[Stored items]
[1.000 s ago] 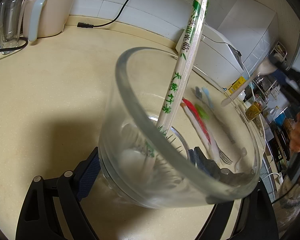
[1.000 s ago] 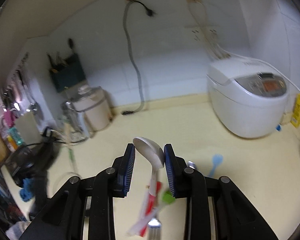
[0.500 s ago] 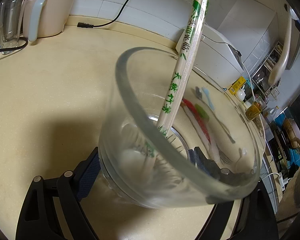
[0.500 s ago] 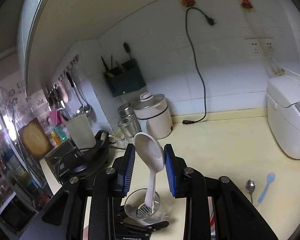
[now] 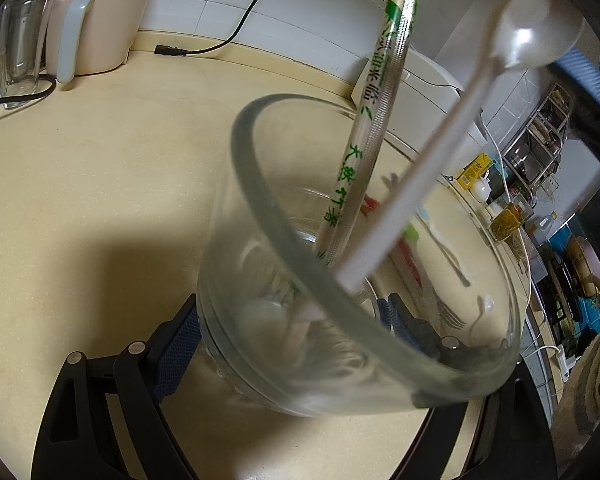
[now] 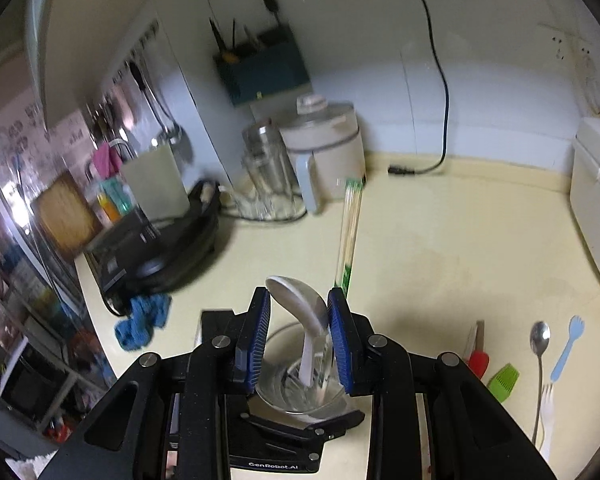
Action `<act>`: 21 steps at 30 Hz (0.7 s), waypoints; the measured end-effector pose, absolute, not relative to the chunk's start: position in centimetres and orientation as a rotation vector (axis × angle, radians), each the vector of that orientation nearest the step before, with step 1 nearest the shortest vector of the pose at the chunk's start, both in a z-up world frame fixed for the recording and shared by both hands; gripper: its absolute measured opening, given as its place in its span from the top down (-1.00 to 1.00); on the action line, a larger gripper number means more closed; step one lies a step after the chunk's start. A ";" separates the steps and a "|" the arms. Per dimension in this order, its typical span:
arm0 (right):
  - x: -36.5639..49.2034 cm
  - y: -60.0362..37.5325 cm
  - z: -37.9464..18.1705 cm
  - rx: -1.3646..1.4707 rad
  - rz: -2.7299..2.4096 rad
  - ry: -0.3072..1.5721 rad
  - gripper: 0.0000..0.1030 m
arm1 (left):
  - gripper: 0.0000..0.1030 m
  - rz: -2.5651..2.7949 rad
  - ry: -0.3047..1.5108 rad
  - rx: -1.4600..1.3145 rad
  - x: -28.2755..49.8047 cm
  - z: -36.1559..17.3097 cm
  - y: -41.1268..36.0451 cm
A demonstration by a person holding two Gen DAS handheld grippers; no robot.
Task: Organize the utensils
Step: 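Lower the white spoon into the held glass and open the right tool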
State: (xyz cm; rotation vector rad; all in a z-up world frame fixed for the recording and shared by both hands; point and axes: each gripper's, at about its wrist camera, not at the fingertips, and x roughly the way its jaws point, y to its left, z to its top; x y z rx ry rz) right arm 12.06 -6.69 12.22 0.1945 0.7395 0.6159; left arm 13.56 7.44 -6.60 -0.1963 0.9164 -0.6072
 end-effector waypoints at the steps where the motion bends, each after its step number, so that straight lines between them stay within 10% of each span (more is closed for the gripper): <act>1: 12.3 -6.5 11.9 0.193 0.609 0.754 0.42 | -0.74 -0.607 0.916 -0.196 13.6 -6.6 7.4; 21: 11.4 -10.3 11.1 0.288 0.546 0.730 0.36 | -0.74 -0.607 0.916 -0.196 13.6 -6.6 7.4</act>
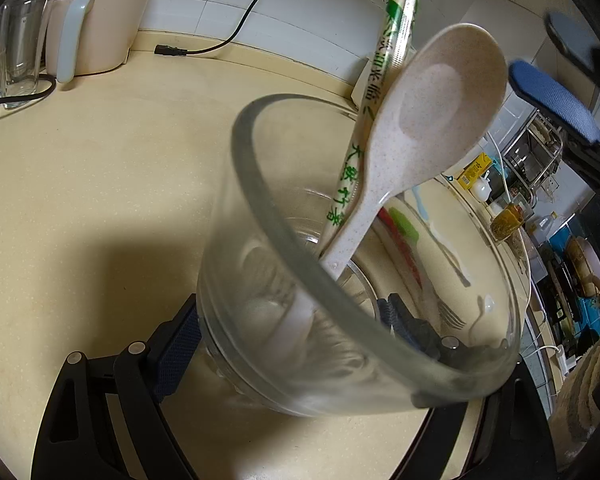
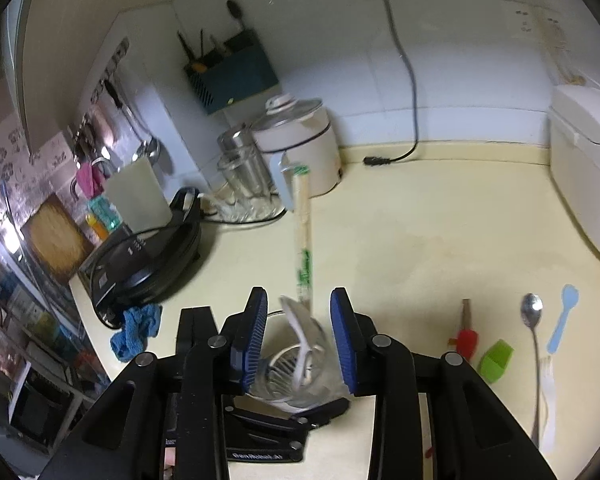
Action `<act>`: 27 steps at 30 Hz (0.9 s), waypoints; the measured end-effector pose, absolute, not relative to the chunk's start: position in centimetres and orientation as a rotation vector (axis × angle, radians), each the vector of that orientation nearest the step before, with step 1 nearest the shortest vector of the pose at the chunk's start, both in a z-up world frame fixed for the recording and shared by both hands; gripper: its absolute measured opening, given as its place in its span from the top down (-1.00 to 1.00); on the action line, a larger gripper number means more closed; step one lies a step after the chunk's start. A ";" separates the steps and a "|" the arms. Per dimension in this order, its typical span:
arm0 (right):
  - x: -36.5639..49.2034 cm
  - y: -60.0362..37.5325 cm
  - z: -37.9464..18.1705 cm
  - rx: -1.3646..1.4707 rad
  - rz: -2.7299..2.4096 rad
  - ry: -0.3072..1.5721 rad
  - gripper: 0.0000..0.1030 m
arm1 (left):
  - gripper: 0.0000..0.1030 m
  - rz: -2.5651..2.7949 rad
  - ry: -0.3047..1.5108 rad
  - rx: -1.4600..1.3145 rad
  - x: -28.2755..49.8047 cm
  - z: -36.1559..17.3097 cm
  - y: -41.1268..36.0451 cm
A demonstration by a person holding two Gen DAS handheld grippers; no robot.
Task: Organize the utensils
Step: 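Lower the white spoon into the held glass and open the right tool, then move the right tool back over the utensil pile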
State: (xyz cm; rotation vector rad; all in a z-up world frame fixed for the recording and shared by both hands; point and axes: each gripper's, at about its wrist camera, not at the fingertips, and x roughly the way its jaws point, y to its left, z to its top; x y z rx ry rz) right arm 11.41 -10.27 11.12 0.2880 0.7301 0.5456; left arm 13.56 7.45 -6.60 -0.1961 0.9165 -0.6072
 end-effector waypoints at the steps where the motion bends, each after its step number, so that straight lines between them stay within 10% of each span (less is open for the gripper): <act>1: 11.2 -11.0 11.2 0.294 0.531 0.720 0.36 | -0.74 -0.607 0.916 -0.196 13.6 -6.6 7.5; 27: 1.2 -27.7 -1.4 0.378 0.209 1.014 0.36 | -0.74 -0.606 0.917 -0.193 13.4 -6.6 7.4</act>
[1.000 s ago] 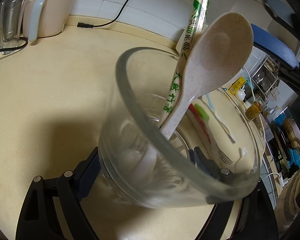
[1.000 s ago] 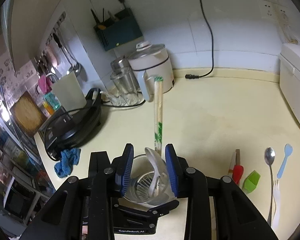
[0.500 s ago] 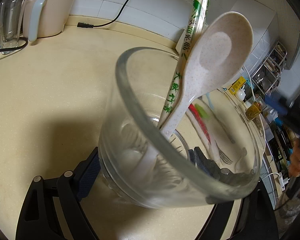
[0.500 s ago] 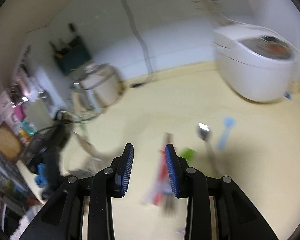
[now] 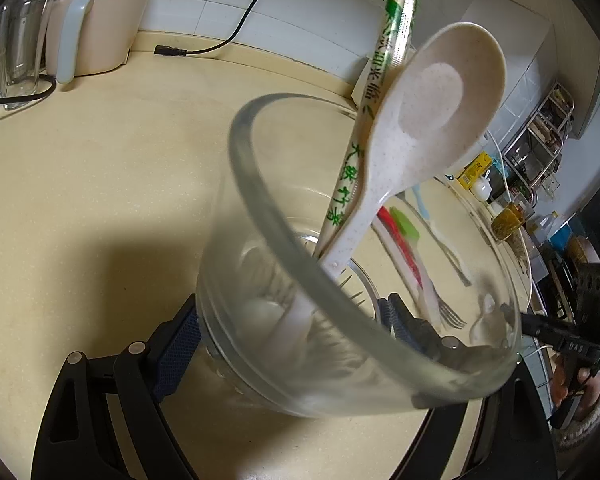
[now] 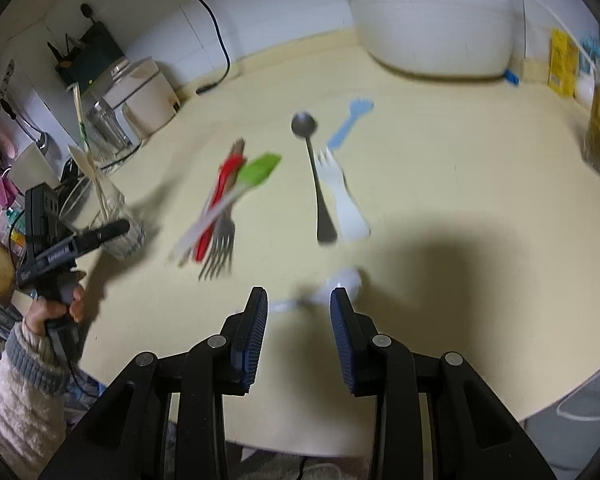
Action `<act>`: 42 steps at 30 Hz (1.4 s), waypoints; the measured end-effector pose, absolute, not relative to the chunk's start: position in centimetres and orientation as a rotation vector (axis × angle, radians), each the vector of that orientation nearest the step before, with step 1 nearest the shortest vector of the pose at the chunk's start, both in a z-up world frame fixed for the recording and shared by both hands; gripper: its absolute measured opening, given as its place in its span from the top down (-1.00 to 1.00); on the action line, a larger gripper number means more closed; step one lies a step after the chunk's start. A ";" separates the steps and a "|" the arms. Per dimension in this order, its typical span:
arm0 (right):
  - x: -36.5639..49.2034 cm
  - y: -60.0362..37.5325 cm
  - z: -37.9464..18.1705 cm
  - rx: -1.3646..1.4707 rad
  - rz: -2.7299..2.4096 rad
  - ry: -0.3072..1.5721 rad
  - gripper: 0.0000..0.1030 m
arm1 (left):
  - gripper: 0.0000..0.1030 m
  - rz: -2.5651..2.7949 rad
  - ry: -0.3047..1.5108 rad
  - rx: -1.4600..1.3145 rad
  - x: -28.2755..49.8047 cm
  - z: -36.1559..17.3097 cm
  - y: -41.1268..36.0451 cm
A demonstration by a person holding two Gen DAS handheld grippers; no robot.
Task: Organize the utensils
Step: 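Move the right tool back over the utensil pile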
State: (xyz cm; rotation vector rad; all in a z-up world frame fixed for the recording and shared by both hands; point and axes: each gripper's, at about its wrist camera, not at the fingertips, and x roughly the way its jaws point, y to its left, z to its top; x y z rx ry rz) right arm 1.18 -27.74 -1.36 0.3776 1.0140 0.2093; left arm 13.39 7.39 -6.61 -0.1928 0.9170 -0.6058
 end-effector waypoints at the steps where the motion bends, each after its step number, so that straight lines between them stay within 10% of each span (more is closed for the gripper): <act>1: 1.1 -27.7 -1.7 0.383 0.208 1.031 0.36 | -0.74 -0.606 0.917 -0.193 13.4 -6.6 7.4; 42: 9.6 -14.0 -2.0 -0.152 0.384 0.936 0.36 | -0.74 -0.606 0.918 -0.194 13.4 -6.6 7.3</act>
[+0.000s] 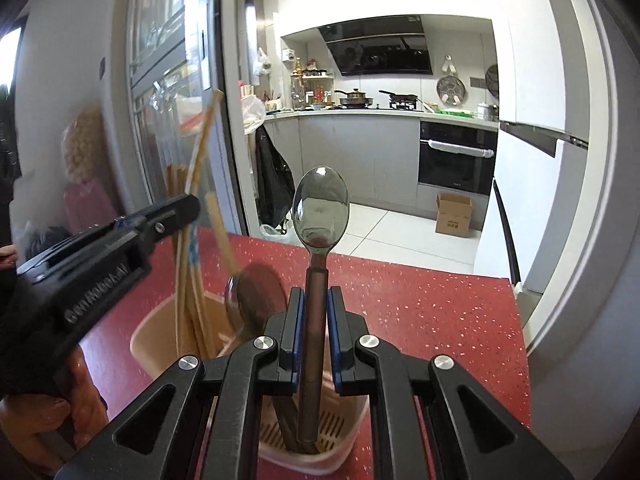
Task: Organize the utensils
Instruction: 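Carry the spoon and yellow chopstick over the beige holder with both tools, then lower both utensils into the holder and open both tools, then move both tools back toward the last two dark brown spoons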
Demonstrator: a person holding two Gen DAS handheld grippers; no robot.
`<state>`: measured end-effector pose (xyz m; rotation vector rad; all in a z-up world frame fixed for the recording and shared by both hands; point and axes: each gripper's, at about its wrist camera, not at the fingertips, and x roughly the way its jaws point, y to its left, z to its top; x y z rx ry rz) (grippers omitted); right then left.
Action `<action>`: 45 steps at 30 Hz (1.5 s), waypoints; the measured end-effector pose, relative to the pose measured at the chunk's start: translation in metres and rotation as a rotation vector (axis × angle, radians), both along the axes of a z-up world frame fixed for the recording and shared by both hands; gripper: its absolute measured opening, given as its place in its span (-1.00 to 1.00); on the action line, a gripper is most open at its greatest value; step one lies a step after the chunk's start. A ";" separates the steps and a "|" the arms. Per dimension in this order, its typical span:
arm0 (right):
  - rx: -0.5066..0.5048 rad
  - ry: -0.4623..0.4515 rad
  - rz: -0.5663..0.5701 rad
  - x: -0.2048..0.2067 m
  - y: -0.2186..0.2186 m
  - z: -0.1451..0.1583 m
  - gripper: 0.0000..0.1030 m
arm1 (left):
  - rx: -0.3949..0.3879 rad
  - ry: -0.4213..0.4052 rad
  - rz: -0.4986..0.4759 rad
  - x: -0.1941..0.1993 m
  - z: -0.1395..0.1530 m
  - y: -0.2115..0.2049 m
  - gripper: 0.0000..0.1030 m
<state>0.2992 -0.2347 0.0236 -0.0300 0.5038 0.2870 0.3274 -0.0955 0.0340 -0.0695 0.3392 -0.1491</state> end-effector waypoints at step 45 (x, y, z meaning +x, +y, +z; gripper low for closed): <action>0.157 0.620 -0.016 -0.180 -0.002 -0.078 0.11 | 0.092 0.515 -0.059 -0.217 -0.093 0.067 -0.30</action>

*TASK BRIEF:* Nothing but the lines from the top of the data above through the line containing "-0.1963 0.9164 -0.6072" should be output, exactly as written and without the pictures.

*RESPONSE FOR THIS EXERCISE:*
[1.000 s ago] 
[1.000 s ago] 
[0.500 s ago] 
[0.500 s ago] 
[now] 
[now] 
Action `<act>`: 21 steps at 30 Hz (0.7 s), waypoints; the measured end-effector pose, absolute, not relative to the chunk's start: position in centimetres and orientation as a rotation vector (axis × angle, radians), each the vector of that orientation nearest the step before, with step 1 nearest the shortest vector of the pose at the chunk's start, both in a z-up world frame fixed for the recording and shared by both hands; gripper: its absolute measured opening, given as its place in its span from the top down (-1.00 to 1.00); on the action line, a larger gripper number means more closed; step one lies a step after the chunk's start. A ";" separates the steps and a "|" the arms. Per dimension in this order, its typical span:
arm0 (right):
  - x: -36.5639..49.2034 cm
  - y: -60.0362..37.5325 cm
  - z: -37.9464..18.1705 cm
  - rx: -1.3646..1.4707 rad
  - rz: -2.7299..2.4096 rad
  - ry: -0.3072..1.5721 rad
  - gripper: 0.0000..0.1030 m
arm1 (left):
  - gripper: 0.0000..0.1030 m
  - rz: -2.5651..2.7949 rad
  - ry: -0.3047..1.5108 rad
  - rx: -1.4600..1.3145 rad
  - x: -28.2755..49.8047 cm
  - z: -36.1559..17.3097 cm
  - y: -41.1268..36.0451 cm
A demonstration by a person holding two Gen DAS handheld grippers; no robot.
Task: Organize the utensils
Step: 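Lower the white spoon into the held glass and open the right tool
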State: (xyz cm; rotation vector rad; all in a z-up world frame fixed for the recording and shared by both hands; point and axes: each gripper's, at about its wrist camera, not at the fingertips, and x roughly the way its jaws point, y to its left, z to its top; x y z rx ry rz) right arm 12.06 -6.69 12.22 0.1945 0.7395 0.6159; left arm 13.56 7.44 -6.60 -0.1963 0.9164 -0.6072

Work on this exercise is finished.